You can look back into the recent history and identify a key decision and say “that decision taken four years ago has proved to be pivotal” and then evaluate whether the outcome was positive or negative.

Unfortunately, we don’t have foresight. 

We can’t say our strategy is the right one – at least, not yet. The predictions for how the marketplace will develop and how your organisation will respond over the next few years are simply guesses; hopefully educated, informed and well-researched guesses, but guesses nevertheless. 

To pump-up the rhetoric and exaggerate the strength of your strategic plan does little for you or your strategy. In a rapidly changing world, the chances of your strategy being 100% accurate are small and it is likely to change dozens of times over its life.

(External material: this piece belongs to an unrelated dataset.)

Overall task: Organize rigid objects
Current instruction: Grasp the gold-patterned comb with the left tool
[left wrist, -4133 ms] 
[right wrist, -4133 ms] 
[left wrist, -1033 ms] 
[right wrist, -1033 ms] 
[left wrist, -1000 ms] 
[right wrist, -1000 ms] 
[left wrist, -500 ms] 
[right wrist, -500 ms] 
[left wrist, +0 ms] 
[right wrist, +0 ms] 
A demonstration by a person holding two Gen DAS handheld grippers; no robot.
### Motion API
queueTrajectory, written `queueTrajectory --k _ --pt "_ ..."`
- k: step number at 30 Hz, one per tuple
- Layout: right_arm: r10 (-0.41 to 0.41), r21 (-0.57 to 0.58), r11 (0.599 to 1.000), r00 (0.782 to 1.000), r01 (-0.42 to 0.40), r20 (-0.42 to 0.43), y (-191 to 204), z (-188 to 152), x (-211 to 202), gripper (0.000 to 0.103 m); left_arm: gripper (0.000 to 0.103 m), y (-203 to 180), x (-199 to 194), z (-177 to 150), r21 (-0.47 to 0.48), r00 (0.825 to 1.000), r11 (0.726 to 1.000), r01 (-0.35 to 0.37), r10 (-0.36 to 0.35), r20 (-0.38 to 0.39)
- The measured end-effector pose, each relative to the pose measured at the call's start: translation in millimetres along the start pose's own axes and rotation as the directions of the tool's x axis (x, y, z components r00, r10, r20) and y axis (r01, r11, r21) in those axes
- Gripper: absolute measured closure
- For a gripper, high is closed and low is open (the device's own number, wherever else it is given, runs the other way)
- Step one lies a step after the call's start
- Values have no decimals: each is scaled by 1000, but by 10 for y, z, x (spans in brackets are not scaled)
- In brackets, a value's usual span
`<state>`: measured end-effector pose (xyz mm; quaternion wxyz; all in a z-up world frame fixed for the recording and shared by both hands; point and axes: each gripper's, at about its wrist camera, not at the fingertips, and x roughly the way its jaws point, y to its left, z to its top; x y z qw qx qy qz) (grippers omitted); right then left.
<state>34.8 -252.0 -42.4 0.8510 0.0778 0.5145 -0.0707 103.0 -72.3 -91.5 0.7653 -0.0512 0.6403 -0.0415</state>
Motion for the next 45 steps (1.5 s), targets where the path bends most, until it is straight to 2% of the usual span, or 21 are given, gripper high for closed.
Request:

One more small step in the next 24 hours

Adopt a more conservative position when describing your strategy. Emphasise the preparatory work that has gone into the document. What data has been sourced to support the initiatives? What research has been relied upon and what assumptions have been made? 

Discuss the approach that will be taken to implement each of the agreed actions and what contingencies are in place if there are shifts in the marketplace or if things don’t go to plan. 

The rigour of this work is what will give your stakeholders confidence in the direction that has been chosen, not a stirring speech on the quality of the document.

Similarly, challenge others who over-inflate their strategic plan. When they tell you they have a great strategy, simply say “Prove it”. They won’t be able to without the benefit of hindsight.

Ask yourself 

What impact could this action have on your leadership success?

How likely is it you could implement this action successfully?